What alternatives could I use to find a matching known distribution?


Solution

  • I'm not sure exactly what you're trying to do. When you say you have a CDF, what does that mean? Do you have some data points, or the function itself? It would be helpful if you could post more information or some sample data.

    If you have some data points and know the distribution its not hard to do using scipy. If you don't know the distribution, you could just iterate over all distributions until you find one which works reasonably well.

    We can define functions of the form required for scipy.optimize.curve_fit. I.e., the first argument should be x, and then the other arguments are parameters.

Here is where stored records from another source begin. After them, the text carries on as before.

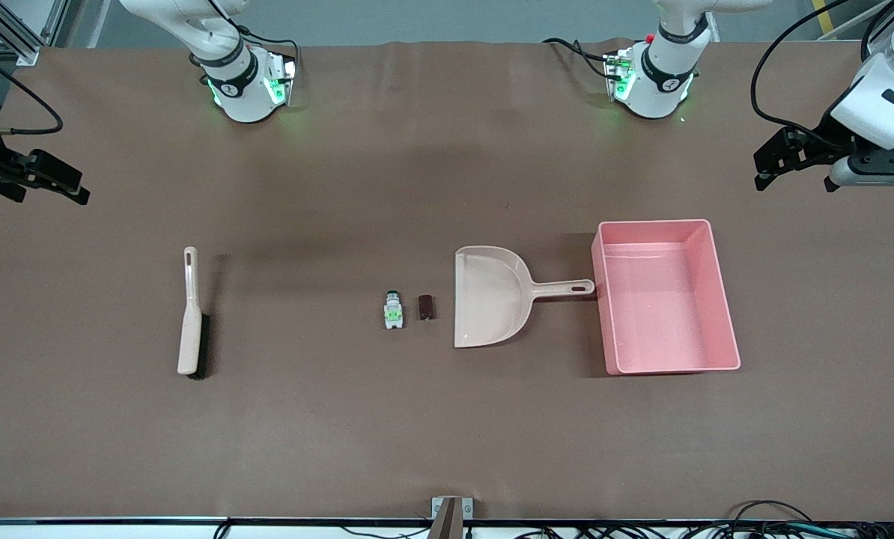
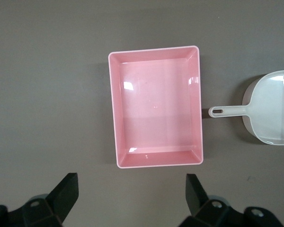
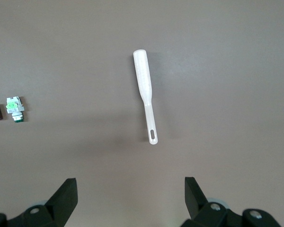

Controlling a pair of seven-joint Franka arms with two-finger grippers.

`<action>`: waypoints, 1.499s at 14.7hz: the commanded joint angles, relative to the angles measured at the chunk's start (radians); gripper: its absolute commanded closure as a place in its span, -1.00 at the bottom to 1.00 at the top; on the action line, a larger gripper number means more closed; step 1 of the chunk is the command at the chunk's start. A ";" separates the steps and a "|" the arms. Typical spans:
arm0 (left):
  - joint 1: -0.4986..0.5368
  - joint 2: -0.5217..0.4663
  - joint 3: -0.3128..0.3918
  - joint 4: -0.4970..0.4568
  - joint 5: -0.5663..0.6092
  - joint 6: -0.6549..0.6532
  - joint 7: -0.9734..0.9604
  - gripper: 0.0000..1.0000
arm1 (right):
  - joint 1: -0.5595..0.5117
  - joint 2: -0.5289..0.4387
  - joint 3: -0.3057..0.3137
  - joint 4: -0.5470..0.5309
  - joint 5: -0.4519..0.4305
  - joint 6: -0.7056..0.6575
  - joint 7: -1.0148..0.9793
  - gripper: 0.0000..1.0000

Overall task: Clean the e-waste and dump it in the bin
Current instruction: 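Move the left gripper to the dustpan handle while the right gripper reaches the brush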

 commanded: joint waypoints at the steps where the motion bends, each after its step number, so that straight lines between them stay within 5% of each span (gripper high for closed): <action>1: 0.003 0.007 -0.003 0.024 0.009 -0.031 -0.001 -1.00 | -0.007 -0.015 0.002 -0.013 0.009 -0.003 -0.001 -1.00; 14: -0.037 0.109 -0.026 0.021 -0.006 0.083 0.019 -1.00 | -0.005 -0.015 0.002 -0.014 0.009 -0.003 -0.003 -1.00; 22: -0.043 0.210 -0.103 0.018 -0.006 0.184 0.186 -1.00 | -0.008 -0.020 0.000 -0.221 0.007 0.087 -0.009 -1.00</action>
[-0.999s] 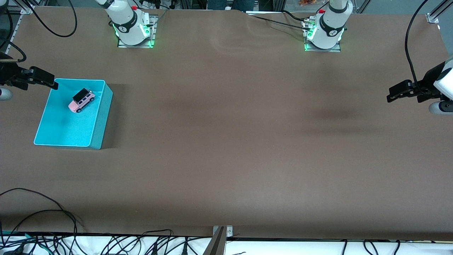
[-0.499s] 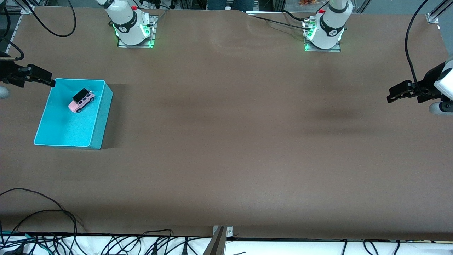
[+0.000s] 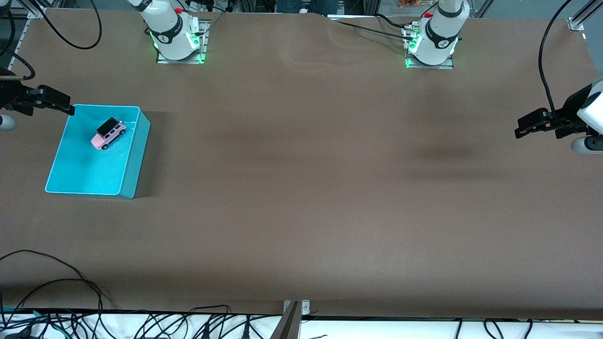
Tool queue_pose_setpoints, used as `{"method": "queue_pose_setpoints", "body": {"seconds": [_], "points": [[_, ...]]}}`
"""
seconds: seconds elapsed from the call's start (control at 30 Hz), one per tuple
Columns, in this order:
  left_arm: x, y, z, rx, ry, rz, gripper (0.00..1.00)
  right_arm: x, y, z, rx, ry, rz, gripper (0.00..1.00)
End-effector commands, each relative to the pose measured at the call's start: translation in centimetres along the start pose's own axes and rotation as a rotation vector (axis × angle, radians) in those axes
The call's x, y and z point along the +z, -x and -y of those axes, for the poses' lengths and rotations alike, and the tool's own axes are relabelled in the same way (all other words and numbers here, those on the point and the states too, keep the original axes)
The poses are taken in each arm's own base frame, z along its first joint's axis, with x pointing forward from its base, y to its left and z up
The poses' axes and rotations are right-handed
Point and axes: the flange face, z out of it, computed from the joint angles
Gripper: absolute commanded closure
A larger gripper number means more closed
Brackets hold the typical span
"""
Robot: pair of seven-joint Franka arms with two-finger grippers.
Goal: Wind and store pink jeep toy
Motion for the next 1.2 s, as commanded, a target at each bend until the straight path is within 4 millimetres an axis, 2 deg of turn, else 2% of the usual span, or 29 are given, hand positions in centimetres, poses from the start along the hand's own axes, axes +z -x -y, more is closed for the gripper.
{"method": "queue_pose_setpoints", "body": {"seconds": [0.0, 0.57, 1.17], "points": [[0.0, 0.1, 0.0, 0.015, 0.014, -0.011, 0.00, -1.0, 0.4, 0.8, -0.029, 0.056, -0.008, 0.00], [-0.1, 0.1, 0.1, 0.014, 0.013, -0.013, 0.00, -1.2, 0.8, 1.3, -0.039, 0.059, 0.003, 0.00], [0.1, 0.1, 0.0, 0.015, 0.013, -0.010, 0.00, -0.1, -0.1, 2.4, -0.033, -0.005, 0.010, 0.00]]}}
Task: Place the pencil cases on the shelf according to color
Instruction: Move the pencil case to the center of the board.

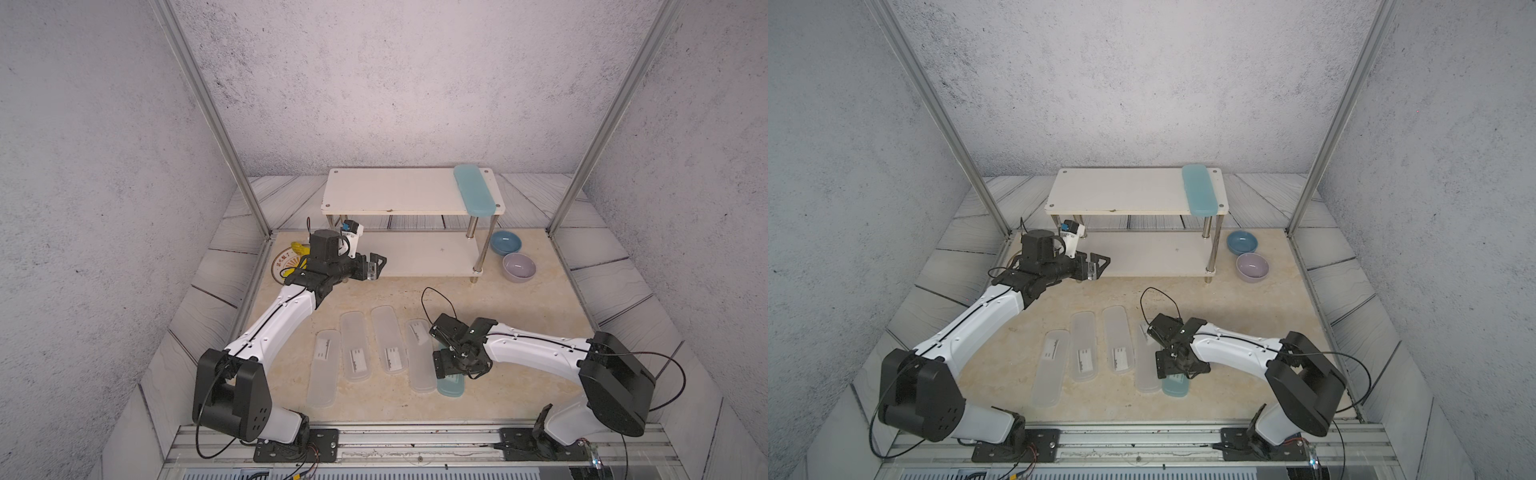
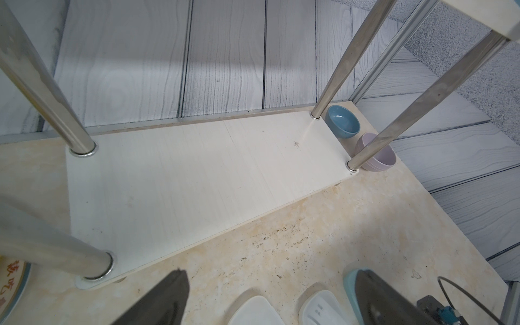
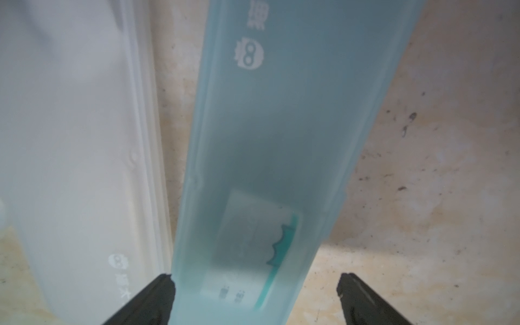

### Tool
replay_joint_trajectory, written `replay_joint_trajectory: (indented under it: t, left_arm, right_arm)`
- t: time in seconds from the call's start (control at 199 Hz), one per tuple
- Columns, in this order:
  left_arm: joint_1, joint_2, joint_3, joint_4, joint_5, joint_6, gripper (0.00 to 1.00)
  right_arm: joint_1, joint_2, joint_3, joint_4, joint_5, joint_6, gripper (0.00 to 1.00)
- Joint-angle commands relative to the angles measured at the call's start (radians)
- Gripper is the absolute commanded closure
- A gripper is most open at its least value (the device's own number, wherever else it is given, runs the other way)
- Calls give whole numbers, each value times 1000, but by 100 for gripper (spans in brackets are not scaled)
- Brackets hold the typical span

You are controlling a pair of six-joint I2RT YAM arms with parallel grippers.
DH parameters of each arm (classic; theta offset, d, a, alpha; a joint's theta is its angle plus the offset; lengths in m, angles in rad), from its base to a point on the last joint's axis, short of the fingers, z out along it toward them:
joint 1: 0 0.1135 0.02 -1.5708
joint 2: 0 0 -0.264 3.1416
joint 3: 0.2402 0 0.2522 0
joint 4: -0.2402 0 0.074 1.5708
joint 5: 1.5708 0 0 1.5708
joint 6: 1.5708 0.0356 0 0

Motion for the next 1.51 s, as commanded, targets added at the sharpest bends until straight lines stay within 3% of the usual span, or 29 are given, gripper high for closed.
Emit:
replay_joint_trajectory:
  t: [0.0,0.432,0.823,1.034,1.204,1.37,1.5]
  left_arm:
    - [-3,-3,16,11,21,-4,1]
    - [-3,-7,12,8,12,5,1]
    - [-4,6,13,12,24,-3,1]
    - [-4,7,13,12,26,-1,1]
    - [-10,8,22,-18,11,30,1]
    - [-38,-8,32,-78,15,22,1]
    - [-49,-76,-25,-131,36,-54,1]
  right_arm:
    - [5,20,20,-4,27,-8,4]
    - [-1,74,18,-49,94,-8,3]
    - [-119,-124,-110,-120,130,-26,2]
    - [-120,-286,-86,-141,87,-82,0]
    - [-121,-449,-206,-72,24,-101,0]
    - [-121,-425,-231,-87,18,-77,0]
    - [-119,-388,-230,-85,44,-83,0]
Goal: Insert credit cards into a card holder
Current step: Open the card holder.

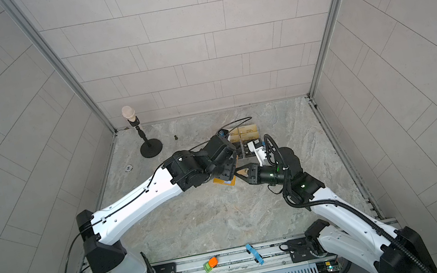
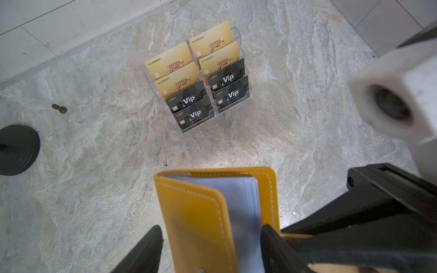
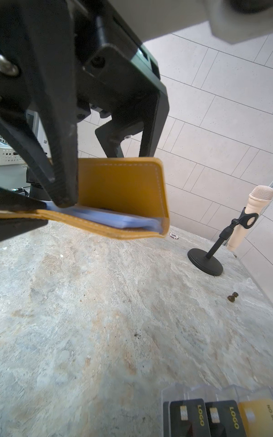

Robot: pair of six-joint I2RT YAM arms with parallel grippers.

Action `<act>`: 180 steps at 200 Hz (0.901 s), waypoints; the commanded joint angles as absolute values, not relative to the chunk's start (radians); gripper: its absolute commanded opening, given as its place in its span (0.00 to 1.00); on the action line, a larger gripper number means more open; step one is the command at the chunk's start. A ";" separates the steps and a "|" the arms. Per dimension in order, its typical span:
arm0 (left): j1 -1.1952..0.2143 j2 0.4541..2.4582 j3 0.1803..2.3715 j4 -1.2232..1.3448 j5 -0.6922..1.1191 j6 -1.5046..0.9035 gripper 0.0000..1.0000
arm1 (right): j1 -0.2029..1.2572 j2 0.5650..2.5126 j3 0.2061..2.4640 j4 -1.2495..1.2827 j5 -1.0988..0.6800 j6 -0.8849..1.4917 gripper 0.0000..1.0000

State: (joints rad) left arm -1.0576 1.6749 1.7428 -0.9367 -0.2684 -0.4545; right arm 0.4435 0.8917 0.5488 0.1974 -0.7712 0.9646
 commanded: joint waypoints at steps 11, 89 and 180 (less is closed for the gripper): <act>-1.051 1.672 1.761 -0.956 -0.263 -0.454 0.69 | 0.448 0.876 0.560 0.230 -0.781 0.955 0.00; -1.051 1.695 1.765 -1.008 -0.338 -0.465 0.67 | 0.448 0.871 0.560 0.229 -0.782 0.953 0.00; -1.045 1.663 1.713 -0.998 -0.355 -0.469 0.67 | 0.448 0.869 0.556 0.225 -0.780 0.954 0.00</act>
State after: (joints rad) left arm -1.0519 1.6794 1.7367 -0.9775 -0.3267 -0.4568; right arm 0.4435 0.8917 0.5488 0.1959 -0.7738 0.9642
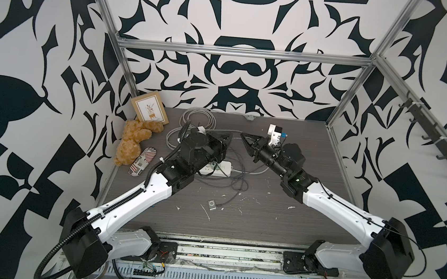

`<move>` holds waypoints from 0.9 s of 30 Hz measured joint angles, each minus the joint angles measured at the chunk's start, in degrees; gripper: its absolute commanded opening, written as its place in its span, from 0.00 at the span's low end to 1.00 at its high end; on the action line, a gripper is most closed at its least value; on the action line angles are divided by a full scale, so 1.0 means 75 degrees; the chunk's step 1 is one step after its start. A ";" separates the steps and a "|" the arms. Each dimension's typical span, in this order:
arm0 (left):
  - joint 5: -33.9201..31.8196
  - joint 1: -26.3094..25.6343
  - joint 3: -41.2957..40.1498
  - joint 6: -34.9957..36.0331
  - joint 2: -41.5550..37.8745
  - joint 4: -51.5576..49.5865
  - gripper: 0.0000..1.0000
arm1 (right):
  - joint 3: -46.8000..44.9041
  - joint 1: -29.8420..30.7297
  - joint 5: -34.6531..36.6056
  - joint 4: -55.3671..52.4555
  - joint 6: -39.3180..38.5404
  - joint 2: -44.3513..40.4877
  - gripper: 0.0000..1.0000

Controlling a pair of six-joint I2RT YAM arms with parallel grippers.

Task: Charge mp3
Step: Pick up the charging cable from the center of the board.

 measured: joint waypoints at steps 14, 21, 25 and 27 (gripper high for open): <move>0.0221 0.0000 -0.0009 0.1125 0.0137 0.0918 0.00 | 0.0015 0.0000 -0.0280 0.0484 0.0562 0.0055 0.20; 0.0251 0.0023 -0.0029 0.1265 0.0195 0.1154 0.00 | 0.0149 -0.0015 -0.0306 0.0606 0.0632 0.0172 0.14; 0.0268 0.0023 -0.0029 0.1352 0.0207 0.1253 0.00 | 0.0149 -0.0020 -0.0300 0.0662 0.0650 0.0172 0.14; 0.0274 0.0020 -0.0044 0.1422 0.0216 0.1326 0.00 | 0.0152 -0.0023 -0.0300 0.0705 0.0653 0.0175 0.11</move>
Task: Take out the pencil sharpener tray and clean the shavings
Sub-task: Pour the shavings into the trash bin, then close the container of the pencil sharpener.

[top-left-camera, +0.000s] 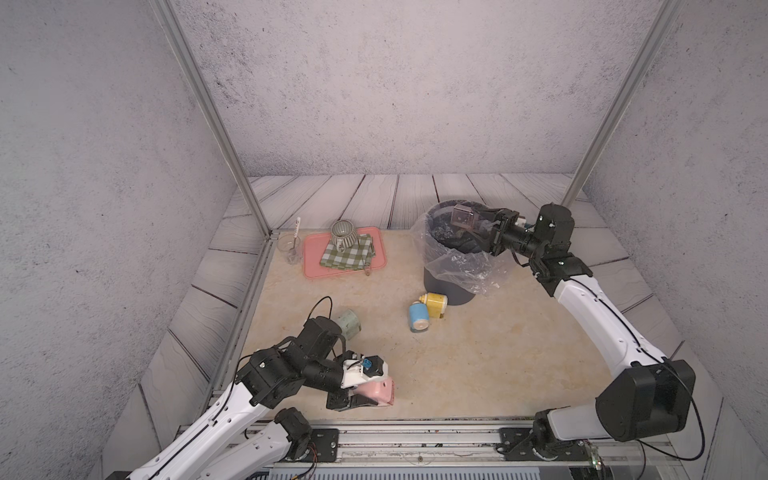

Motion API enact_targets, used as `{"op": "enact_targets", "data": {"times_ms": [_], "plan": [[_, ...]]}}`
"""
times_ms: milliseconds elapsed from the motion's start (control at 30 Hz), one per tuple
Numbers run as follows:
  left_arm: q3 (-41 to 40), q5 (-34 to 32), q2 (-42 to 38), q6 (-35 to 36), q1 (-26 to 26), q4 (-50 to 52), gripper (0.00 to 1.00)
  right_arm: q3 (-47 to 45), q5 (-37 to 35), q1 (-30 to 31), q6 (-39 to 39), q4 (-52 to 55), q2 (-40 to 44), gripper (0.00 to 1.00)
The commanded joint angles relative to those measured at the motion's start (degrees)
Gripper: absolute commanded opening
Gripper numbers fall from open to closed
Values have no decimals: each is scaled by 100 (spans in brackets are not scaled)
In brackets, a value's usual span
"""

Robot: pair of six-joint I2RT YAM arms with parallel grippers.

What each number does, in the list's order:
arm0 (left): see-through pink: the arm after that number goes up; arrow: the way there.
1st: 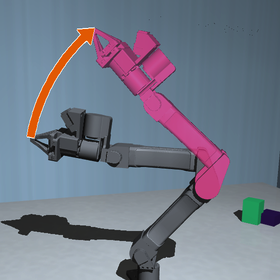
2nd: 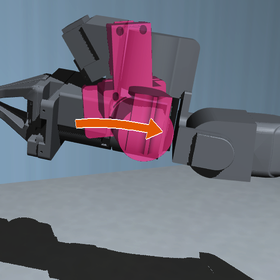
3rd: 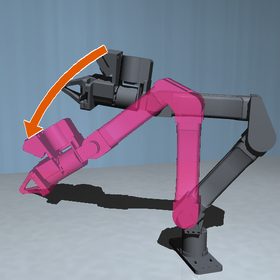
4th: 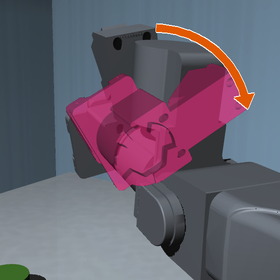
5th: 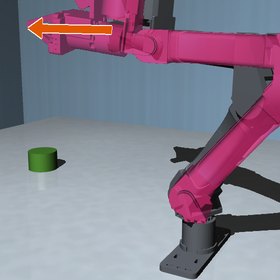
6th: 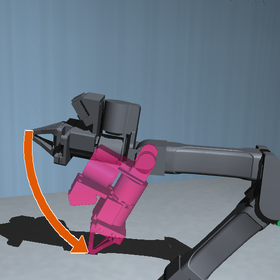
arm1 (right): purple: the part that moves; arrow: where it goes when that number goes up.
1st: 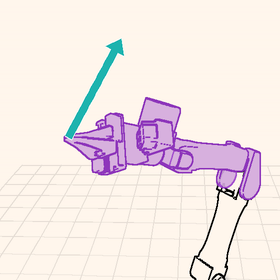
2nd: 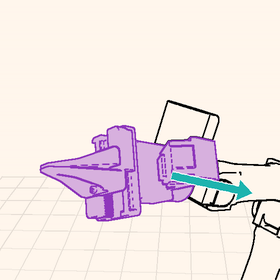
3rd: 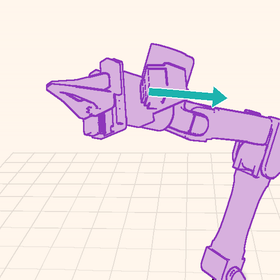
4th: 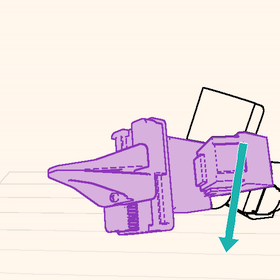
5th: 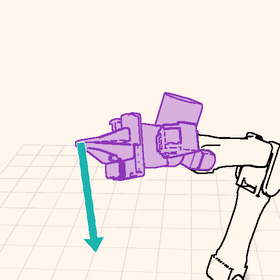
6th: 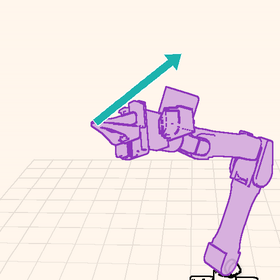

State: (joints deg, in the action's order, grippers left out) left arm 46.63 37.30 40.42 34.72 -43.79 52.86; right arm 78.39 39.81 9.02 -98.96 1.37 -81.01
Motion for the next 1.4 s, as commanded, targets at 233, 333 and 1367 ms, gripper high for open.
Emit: {"op": "enact_targets", "data": {"times_ms": [233,333,1367], "plan": [[-49,-114,-324,-122,-28,-143,0,1666,532,-539,4676,2022,-166,0],[-6,25,-294,-223,-33,-197,0,1422,255,-496,6198,2069,267,0],[1809,796,1018,150,-23,507,0,-2689,979,2194,10493,2457,4770,0]]}}
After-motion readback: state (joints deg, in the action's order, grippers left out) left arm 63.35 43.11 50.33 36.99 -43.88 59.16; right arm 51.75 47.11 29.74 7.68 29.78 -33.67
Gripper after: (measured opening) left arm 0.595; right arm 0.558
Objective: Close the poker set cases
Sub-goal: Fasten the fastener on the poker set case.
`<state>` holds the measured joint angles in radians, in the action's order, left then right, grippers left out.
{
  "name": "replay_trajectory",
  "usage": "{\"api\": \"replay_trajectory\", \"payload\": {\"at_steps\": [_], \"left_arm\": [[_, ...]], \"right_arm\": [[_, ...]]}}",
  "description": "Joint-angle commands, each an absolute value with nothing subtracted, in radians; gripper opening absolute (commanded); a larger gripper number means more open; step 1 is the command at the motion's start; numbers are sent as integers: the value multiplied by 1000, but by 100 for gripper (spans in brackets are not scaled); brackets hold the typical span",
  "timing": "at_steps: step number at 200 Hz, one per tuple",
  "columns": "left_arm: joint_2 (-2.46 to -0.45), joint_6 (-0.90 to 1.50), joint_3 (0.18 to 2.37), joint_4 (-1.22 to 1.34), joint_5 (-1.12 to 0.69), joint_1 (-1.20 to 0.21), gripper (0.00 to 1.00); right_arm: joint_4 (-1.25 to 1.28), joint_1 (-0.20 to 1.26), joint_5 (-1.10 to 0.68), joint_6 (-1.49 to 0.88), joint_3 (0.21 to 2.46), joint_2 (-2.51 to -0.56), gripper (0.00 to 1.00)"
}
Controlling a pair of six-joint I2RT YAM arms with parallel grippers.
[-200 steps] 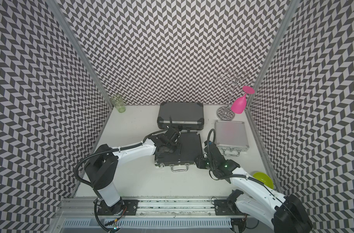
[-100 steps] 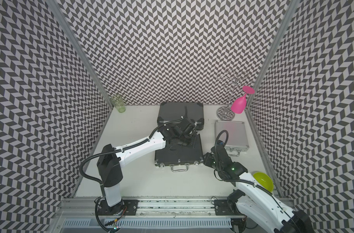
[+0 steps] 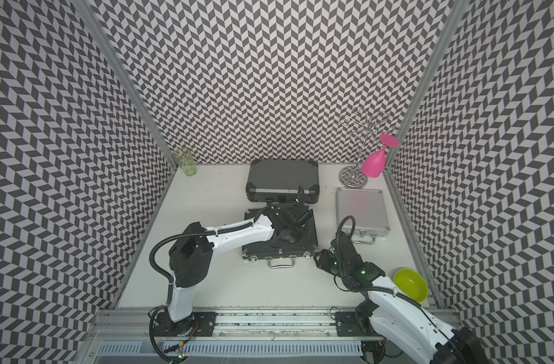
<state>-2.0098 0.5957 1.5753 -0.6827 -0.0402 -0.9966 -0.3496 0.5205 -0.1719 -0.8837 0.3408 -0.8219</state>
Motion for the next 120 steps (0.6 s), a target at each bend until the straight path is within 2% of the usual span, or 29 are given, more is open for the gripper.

    I use this function to generate some test data based on the CDF of a normal random variable with a bit of added noise.

    n = 100
    x = np.linspace(-4,4,n)
    f = lambda x,mu,sigma: scipy.stats.norm(mu,sigma).cdf(x)
    
    data = f(x,0.2,1) + 0.05*np.random.randn(n)
    

    Now, use curve_fit to find parameters.

    mu,sigma = scipy.optimize.curve_fit(f,x,data)[0]
    

    This gives output

    >> mu,sigma
    0.1828320963531838, 0.9452044983927278
    

    We can plot the original CDF (orange), noisy data, and fit CDF (blue) and observe that it works pretty well. true CDF, noisy data, recovered CDF

    Note that curve_fit can take some additional parameters, and that the output gives additional information about how good of a fit the function is.